- [EXERCISE GOAL] Please report every line from the material that contains the word "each".
*** Opening of GIVEN MATERIAL ***
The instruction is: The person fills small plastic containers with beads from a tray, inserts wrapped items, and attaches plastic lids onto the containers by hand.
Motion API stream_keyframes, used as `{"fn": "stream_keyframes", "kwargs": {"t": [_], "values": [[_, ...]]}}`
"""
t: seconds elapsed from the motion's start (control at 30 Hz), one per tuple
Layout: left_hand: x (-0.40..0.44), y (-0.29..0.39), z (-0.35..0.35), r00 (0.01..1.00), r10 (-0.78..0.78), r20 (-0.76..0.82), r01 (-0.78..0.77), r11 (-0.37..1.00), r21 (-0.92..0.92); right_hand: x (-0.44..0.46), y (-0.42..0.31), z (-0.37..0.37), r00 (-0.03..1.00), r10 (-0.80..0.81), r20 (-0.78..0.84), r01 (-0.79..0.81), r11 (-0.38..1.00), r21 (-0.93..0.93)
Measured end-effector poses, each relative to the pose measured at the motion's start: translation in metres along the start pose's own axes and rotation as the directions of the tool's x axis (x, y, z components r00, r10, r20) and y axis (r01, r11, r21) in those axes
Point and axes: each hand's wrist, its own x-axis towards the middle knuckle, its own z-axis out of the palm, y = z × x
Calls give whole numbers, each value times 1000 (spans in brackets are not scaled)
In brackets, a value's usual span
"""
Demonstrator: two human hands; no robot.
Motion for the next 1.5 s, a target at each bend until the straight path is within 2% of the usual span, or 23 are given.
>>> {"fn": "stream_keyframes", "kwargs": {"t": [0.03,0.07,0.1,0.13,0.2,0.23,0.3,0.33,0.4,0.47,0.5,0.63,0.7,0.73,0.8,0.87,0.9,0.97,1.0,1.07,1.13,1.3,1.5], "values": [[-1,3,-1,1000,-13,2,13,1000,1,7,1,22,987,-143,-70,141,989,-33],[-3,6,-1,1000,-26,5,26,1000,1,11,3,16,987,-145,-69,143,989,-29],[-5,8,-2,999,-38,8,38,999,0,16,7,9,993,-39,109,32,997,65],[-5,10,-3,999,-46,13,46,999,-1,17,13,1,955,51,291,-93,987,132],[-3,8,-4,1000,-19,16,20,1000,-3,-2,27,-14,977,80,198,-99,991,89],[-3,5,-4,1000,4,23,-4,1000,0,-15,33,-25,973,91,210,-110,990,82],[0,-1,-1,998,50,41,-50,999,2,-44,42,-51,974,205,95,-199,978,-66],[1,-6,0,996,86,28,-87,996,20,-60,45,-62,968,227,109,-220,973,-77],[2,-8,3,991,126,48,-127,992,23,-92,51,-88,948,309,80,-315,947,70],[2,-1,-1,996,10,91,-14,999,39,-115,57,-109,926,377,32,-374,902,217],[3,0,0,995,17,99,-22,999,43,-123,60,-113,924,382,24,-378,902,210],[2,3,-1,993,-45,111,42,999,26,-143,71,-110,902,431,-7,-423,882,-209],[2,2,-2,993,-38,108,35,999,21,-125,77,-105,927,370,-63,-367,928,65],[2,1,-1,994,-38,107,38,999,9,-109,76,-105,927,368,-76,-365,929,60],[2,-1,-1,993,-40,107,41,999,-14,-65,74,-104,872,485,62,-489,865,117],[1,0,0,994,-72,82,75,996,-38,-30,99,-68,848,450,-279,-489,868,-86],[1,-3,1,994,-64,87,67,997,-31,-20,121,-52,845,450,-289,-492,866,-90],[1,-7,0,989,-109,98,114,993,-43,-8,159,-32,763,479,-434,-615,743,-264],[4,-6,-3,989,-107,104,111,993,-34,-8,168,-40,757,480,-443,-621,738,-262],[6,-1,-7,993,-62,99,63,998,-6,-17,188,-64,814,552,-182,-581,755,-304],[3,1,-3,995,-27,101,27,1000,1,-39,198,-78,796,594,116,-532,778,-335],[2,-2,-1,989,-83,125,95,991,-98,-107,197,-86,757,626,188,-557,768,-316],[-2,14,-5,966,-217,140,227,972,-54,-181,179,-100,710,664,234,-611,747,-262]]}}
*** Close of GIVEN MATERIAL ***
- [SOLUTION]
Measured end-effector poses, each relative to the pose measured at the motion's start: translation in metres along the start pose's own axes and rotation as the directions of the tool's x axis (x, y, z components r00, r10, r20) and y axis (r01, r11, r21) in those axes
Point and axes: each hand's wrist, its own x-axis towards the middle knuckle, its own z-axis out of the palm, y = z × x
Calls give whole numbers, each value times 1000 (spans in brackets are not scaled)
Motion for the next 1.5 s, a target at each bend until the straight path is within 2% of the usual span, or 23 are given.

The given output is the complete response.